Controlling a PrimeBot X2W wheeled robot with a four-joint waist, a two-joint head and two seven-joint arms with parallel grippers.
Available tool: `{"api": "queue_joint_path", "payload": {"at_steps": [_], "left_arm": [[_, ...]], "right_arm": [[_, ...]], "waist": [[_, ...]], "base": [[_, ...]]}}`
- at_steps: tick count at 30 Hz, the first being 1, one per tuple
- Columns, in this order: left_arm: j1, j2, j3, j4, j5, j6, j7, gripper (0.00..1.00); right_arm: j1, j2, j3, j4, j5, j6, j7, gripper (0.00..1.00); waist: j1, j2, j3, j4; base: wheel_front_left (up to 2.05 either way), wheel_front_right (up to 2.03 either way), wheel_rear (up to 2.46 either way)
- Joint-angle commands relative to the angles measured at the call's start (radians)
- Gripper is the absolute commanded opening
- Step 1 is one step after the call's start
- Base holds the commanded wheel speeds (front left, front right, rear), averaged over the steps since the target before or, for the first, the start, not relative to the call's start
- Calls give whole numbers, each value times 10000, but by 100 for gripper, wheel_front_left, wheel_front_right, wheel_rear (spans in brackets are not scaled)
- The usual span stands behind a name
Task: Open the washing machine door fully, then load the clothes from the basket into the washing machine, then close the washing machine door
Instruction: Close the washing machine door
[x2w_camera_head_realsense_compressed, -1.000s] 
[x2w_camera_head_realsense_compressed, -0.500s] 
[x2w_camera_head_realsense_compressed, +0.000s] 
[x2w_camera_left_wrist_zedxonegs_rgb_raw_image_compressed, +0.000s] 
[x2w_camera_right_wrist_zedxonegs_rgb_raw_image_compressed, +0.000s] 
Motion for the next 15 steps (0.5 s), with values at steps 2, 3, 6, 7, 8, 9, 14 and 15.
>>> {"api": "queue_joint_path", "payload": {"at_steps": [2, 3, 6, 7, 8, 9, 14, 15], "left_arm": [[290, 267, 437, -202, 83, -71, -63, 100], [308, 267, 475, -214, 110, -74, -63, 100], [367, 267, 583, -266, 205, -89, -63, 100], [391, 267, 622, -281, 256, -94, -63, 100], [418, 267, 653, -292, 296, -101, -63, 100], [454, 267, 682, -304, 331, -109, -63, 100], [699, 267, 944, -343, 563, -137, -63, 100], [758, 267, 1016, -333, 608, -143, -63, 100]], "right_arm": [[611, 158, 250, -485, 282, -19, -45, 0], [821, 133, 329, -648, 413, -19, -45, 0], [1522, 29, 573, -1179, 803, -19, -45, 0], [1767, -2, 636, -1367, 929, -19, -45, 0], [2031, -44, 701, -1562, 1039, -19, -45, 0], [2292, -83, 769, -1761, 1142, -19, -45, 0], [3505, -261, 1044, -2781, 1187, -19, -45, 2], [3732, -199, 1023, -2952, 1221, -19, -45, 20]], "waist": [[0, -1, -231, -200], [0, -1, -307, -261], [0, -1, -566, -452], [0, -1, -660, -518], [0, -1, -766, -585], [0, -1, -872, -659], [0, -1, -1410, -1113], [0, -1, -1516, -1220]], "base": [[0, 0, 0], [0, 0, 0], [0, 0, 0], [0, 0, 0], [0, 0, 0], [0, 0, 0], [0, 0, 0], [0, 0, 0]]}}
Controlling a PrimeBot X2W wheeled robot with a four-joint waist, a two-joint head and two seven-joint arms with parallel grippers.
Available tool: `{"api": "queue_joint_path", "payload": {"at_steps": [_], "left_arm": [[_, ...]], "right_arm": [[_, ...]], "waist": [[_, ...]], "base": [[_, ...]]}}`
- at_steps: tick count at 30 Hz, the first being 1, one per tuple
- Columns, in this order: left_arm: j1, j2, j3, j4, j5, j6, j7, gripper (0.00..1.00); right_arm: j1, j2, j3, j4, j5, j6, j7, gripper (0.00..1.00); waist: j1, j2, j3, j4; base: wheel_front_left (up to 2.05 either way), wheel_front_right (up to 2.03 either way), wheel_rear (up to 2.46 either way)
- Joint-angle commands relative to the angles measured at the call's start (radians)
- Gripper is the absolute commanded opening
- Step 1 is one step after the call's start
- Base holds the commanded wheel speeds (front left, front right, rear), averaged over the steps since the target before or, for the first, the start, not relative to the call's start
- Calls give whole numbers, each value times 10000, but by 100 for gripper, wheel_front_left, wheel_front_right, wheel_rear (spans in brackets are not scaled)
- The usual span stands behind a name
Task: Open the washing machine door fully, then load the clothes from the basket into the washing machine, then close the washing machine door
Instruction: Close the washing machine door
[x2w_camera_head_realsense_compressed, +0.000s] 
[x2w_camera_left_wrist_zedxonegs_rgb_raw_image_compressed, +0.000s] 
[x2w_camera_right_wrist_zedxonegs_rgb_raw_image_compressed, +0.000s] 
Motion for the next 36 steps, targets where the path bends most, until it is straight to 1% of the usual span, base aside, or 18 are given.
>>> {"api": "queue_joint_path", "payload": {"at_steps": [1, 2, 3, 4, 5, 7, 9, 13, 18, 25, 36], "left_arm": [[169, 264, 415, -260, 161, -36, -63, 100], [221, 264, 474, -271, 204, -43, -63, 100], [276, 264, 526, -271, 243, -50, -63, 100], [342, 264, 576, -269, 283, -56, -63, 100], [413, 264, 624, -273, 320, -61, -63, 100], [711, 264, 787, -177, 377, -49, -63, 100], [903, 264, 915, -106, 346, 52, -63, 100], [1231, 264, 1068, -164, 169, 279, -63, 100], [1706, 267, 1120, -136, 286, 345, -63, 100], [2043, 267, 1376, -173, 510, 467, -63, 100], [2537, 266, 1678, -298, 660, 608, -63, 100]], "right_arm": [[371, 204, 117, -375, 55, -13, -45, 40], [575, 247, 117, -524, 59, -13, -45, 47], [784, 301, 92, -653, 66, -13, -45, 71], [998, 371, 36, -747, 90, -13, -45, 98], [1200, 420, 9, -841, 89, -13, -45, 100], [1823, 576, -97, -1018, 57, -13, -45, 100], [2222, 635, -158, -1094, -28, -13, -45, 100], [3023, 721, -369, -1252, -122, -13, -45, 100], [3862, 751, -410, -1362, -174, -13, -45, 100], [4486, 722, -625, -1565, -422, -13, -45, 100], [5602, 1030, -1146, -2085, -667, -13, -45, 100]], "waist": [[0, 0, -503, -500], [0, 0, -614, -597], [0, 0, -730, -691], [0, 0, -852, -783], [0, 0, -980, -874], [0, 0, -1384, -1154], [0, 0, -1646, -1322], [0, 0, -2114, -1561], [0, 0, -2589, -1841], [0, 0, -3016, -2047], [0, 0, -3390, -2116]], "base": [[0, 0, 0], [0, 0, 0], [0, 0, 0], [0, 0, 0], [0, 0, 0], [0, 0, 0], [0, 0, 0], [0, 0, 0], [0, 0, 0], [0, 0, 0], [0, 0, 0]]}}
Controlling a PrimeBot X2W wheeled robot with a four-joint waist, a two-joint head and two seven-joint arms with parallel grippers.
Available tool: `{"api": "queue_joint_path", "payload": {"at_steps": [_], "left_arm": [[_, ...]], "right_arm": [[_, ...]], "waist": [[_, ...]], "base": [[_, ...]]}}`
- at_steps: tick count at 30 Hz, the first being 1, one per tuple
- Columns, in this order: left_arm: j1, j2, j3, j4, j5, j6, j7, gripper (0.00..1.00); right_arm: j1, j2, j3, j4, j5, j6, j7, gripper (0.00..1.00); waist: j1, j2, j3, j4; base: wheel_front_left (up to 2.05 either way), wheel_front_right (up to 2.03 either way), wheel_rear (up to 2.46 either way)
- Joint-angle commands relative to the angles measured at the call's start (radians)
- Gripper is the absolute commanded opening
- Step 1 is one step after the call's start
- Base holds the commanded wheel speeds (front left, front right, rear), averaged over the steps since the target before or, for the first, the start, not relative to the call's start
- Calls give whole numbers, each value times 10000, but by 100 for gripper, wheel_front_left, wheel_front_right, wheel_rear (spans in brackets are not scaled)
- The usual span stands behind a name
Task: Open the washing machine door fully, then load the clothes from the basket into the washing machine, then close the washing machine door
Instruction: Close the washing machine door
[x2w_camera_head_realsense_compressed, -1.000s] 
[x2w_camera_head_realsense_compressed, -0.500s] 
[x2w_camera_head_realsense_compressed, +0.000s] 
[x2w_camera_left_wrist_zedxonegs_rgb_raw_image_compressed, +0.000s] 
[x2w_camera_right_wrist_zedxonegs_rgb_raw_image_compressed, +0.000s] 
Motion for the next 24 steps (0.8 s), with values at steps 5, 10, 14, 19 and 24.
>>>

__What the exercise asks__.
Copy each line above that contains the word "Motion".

__Completed task__.
Motion for the next 15 steps (0.5 s), with values at steps 2, 3, 6, 7, 8, 9, 14 and 15.
Motion for the next 36 steps, targets where the path bends most, until it is straight to 1% of the usual span, base aside, or 18 are given.
Motion for the next 24 steps (0.8 s), with values at steps 5, 10, 14, 19 and 24.

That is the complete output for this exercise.